Further information can be found at www.meridianmining.co.
On behalf of the Board of Directors of
Meridian Mining S.E.
President, CEO and Director
Some statements in this news release contain forward-looking information or forward-looking statements for the purposes of applicable securities laws. These statements include, among others, statements with respect to the Company's plans for exploration and development of its properties and potential mineralization. These statements address future events and conditions and, as such, involve known and unknown risks, uncertainties and other factors, which may cause the actual results, performance or achievements to be materially different from any future results, performance or achievements expressed or implied by the statements. Such risk factors include, among others, failure to obtain regulatory approvals, failure to complete anticipated transactions, the timing and success of future exploration and development activities, exploration and development risks, title matters, inability to obtain any required third party consents, operating hazards, metal prices, political and economic factors, competitive factors, general economic conditions, relationships with strategic partners, governmental regulation and supervision, seasonality, technological change, industry practices and one-time events. In making the forward-looking statements, the Company has applied several material assumptions including, but not limited to, the assumptions that: (1) the proposed exploration and development of mineral projects will proceed as planned; (2) market fundamentals will result in sustained metals and minerals prices and (3) any additional financing needed will be available on reasonable terms. The Company expressly disclaims any intention or obligation to update or revise any forward-looking statements whether as a result of new information, future events or otherwise except as otherwise required by applicable securities legislation.

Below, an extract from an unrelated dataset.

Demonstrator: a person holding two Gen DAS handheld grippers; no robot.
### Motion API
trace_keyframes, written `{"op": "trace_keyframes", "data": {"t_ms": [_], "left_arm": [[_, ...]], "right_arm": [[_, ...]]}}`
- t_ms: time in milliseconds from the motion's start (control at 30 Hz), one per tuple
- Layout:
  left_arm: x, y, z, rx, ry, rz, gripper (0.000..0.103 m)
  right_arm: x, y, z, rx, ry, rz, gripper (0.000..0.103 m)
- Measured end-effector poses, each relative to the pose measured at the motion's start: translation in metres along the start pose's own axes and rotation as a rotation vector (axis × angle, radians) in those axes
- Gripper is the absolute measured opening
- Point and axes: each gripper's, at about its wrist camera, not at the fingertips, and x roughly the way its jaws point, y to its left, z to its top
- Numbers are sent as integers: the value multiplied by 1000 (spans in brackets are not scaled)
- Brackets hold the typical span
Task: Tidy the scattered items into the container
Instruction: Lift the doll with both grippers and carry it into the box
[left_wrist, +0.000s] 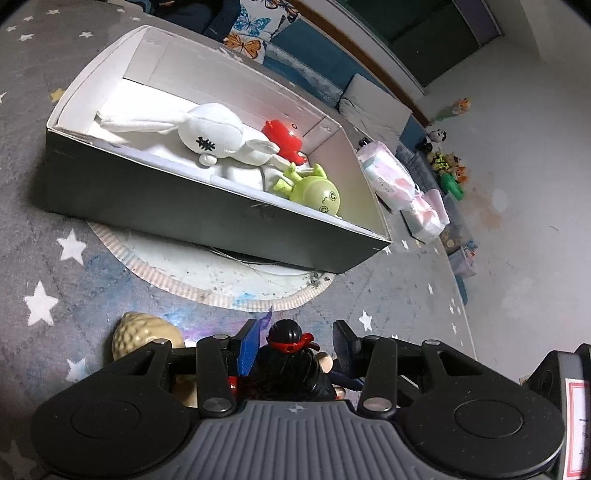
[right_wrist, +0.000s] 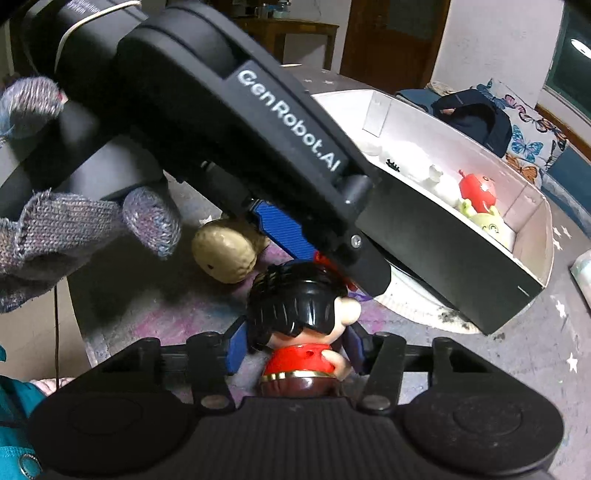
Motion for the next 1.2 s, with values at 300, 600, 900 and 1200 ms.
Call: {"op": "trace_keyframes", "data": {"t_ms": [300,600,900,1200], "left_arm": [[-6,-2,-5,1,-4,-8,46],[-32,-30,19,78,-93,-48,45],[-39,-63,99,172,-215,-15,45],[12,-37,152,158,-201,40,45]], "right_arm": [[-14,-7,-6,113,-52,-12,53],[-52,-17,15,132,-160,-69,53],[-60,-68,73,176,-299,-141,53],[-9,-124,103,300,-264,-114,53]]}}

The Company cautions that it has not completed any feasibility studies on any of its mineral properties, and no mineral reserve estimate has been established. In particular, because the Company's production decision relating to Jaburi's manganese project is not based upon a feasibility study of mineral reserves, the economic and technical viability of the Jaburi manganese project has not been established.
The TSX Venture Exchange has in no way passed upon the merits of the proposed option grant and has neither approved nor disapproved the contents of this news release. Neither TSX Venture Exchange nor its Regulation Services Provider (as that term is defined in the policies of the TSX Venture Exchange) accepts responsibility for the adequacy or accuracy of this release.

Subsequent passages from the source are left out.